MEDFORD, Massachusetts — Court documents released in the "Rise of the Moors" Massachusetts standoff case indicate a deeper connection to Maine.
A group of men charged in connection with a 9-hour armed standoff Saturday that partially shut down Interstate 95 in Wakefield, Massachusetts, began making their initial court appearances in Malden District Court this week.
In the documents, Massachusetts police said the men were traveling in two vehicles with unregistered Maine plates: a Fort Transit van and a Honda Ridgeline pickup truck.
Maine Department of Public Safety spokesperson Shannon Moss said officials with the Maine Information Analysis Center (MIAC) were notified and have been following up with the Maine State Police's state and federal partners "as necessary" to investigate the Maine connection.
On Tuesday, Moss told NEWS CENTER Maine the MIAC hadn't confirmed that the group was heading to Maine, and said they were still investigating whether there is a connection with Maine.
The court documents released Wednesday by Malden District Court, however, allude to confirm the connection, Moss said Wednesday.
Police said the Ford Transit's Massachusetts registration was revoked in 2020, and the Honda Ridgeline's Massachusetts registration was canceled in 2020.
During a press conference on Saturday, officials said one of the suspects told them they were traveling from Rhode Island to Maine for "training," but did not detail what that training was or if there was any other connection to Maine. This exchange between officers and one of the suspects was also detailed in the Massachusetts State Police arrest report.

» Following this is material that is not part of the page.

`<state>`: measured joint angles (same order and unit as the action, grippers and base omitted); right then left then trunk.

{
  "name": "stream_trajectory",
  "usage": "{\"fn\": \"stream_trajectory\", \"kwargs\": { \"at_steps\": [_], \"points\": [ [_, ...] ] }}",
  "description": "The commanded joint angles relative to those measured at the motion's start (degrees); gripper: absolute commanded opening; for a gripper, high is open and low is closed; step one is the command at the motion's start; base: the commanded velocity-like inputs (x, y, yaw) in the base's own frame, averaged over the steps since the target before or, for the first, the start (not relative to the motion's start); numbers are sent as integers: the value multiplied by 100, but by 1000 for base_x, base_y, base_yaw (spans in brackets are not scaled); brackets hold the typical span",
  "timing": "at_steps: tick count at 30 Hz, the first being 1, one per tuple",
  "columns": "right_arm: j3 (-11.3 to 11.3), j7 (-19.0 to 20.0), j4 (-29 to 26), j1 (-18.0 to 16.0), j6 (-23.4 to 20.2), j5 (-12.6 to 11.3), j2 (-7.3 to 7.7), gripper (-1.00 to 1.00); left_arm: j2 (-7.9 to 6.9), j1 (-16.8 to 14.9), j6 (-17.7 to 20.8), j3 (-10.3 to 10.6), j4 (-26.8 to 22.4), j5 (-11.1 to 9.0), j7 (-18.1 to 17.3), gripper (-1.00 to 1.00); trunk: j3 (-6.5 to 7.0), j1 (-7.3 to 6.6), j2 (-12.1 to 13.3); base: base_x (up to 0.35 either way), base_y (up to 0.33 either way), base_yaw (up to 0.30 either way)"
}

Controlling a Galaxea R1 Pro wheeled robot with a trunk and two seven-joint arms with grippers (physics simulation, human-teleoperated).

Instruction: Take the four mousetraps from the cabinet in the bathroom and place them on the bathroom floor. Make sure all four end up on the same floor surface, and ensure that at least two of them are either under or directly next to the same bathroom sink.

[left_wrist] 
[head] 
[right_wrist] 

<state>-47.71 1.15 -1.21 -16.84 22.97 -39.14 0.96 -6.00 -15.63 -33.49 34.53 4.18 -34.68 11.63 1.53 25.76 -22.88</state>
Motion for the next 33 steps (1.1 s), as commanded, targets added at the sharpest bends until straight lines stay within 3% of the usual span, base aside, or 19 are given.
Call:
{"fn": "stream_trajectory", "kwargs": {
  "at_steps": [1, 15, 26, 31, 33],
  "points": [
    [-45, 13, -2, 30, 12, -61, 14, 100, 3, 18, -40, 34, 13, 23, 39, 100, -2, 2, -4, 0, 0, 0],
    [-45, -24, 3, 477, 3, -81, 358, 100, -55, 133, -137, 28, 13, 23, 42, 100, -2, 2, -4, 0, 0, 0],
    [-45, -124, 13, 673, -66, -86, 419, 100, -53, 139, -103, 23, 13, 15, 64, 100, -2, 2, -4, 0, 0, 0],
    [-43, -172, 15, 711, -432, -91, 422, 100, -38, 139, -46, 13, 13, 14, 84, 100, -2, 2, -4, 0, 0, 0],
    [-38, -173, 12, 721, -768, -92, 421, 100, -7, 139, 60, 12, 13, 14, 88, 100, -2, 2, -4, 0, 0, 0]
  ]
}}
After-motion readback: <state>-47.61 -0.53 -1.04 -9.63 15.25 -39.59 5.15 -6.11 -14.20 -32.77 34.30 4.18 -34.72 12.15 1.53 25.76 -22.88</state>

Moss said Maine State Police is continuing to monitor the investigations by other jurisdictions and are communicating with them as needed, but said active investigations, including those being conducted by other agencies, are not discussed.
"It’s important to note that there is no public safety threat or concerns at this time in Maine," she said.
Court documents also reveal that police seized a plethora of equipment and weapons from the two vehicles. Here is the full list, per court documents:
From the Ford Transit:
- A CZ P-10C pistol with loaded magazine recovered from the passenger side rear seat
- A Glock 44 .22 caliber semi-automatic pistol and loaded magazine
- A Ruger 556 5.56 caliber semi-automatic rifle with a loaded 28-round magazine
- A Palmetto State Armory PA-15 rifle
- A DPMS Panther Arms A15 5.56 caliber rifle
- Approximately 630 live 223 caliber rounds of ammunition in a green bag
- Approximately 13 magazines loaded with an unknown quality of ammunition
- A sandwich bag filled with .22 caliber ammunition
- A box of approximately 150 rounds of 9mm Luger caliber ammunition
- 26 12-gauge shotgun shells
- A box of approximately 140 5.56 caliber rounds of ammunition
- A loaded 9mm Luger magazine
- A box of approximately 100 12-gauge shotgun shells
- Seven magazines loaded with an unknown amount of ammunition recovered from a white trash bag under the van’s second-row bench seat
- Approximately 50 .308 caliber rounds of ammunition
- Approximately 20 7.62×51 caliber rounds of ammunition
From the Honda Ridgeline:
- A Remington model 700 .308 Winchester caliber rifle with a Nikon scope recovered in the back seat
- A loaded Mossberg model 930 12-gauge semi-automatic shotgun (loaded with a 12-gauge shell in the chamber) recovered between the front passenger seat and center console
- A Glock semi-automatic pistol recovered from the back seat
- Three loaded 5.56 magazines
- One loaded .22 caliber magazine
- One loaded .308 caliber magazine
- A clear bag containing ammunition
- A loaded .40 caliber drum magazine
- A box of 20 .308 caliber rounds of ammunition
- A box of 40 9mm Luger rounds of ammunition
- 96 rounds of 5.56 caliber ammunition
None of the men, who were dressed in military fatigues and body armor and were armed with long guns and pistols, had a license to carry firearms in Massachusetts.